◆ Activity ◆
Set down every line of the data, unchanged and complete.

════════════════════

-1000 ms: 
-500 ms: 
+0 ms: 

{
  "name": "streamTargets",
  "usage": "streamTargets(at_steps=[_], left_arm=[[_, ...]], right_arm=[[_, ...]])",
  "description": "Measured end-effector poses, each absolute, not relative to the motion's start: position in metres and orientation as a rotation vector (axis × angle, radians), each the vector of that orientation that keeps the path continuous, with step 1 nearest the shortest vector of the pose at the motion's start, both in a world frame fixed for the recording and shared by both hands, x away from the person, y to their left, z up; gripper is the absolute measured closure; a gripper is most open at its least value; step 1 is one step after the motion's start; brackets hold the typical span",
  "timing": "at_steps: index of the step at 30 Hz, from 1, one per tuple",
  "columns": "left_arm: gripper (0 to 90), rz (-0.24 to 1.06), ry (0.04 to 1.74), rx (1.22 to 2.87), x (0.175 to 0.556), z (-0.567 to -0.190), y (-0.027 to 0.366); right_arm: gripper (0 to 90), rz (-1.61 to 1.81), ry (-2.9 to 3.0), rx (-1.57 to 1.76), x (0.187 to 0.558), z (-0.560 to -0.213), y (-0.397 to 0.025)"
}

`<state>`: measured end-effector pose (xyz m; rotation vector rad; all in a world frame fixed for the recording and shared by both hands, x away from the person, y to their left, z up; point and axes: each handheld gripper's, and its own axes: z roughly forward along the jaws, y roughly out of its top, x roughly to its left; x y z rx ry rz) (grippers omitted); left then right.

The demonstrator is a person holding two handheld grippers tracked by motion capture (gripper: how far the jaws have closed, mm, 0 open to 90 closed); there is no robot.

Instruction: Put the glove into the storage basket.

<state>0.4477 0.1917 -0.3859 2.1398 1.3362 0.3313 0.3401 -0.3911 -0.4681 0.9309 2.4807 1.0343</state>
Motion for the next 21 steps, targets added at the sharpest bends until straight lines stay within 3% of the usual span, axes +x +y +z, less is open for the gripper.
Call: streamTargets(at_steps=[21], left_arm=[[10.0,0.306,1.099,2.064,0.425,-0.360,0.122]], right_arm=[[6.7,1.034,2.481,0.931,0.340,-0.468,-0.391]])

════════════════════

◆ Solution to the exercise ◆
-1000 ms: 
-500 ms: 
+0 ms: 

{
  "name": "streamTargets",
  "usage": "streamTargets(at_steps=[_], left_arm=[[_, ...]], right_arm=[[_, ...]])",
  "description": "Measured end-effector poses, each absolute, not relative to the motion's start: position in metres and orientation as a rotation vector (axis × angle, radians), each the vector of that orientation that keeps the path continuous, with step 1 nearest the shortest vector of the pose at the motion's start, both in a world frame fixed for the recording and shared by both hands, x away from the person, y to their left, z up; gripper is the absolute measured closure; a gripper is most open at its least value; step 1 is one step after the motion's start; brackets hold the typical span",
  "timing": "at_steps: index of the step at 30 Hz, from 1, one per tuple",
  "columns": "left_arm: gripper (0 to 90), rz (-0.24 to 1.06), ry (0.04 to 1.74), rx (1.22 to 2.87), x (0.175 to 0.556), z (-0.567 to -0.190), y (-0.027 to 0.366); right_arm: gripper (0 to 90), rz (-1.61 to 1.81), ry (-2.9 to 3.0), rx (-1.57 to 1.76), x (0.187 to 0.558), z (-0.560 to -0.213), y (-0.397 to 0.025)"
}

`<state>`: measured end-effector pose (xyz m; rotation vector rad; all in a world frame fixed for the recording and shared by both hands, x away from the person, y to their left, z up; point and axes: each handheld gripper's, and its own axes: z roughly forward along the jaws, y roughly out of its top, x roughly to its left; x y z rx ry rz) (grippers omitted); left then right.

The demonstrator is a person holding two handheld grippers tracked by motion capture (gripper: how far the jaws have closed, mm, 0 open to 90 closed); there is no robot.

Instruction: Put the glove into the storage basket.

<state>0.4477 0.1917 -0.3859 2.1398 1.3362 0.3313 0.3401 -0.3911 -0.4681 0.9309 2.4807 1.0343</state>
Motion for the next 21 steps, targets added at the sharpest bends until straight lines stay within 3% of the usual span, axes +x +y +z, less is open for the gripper.
Call: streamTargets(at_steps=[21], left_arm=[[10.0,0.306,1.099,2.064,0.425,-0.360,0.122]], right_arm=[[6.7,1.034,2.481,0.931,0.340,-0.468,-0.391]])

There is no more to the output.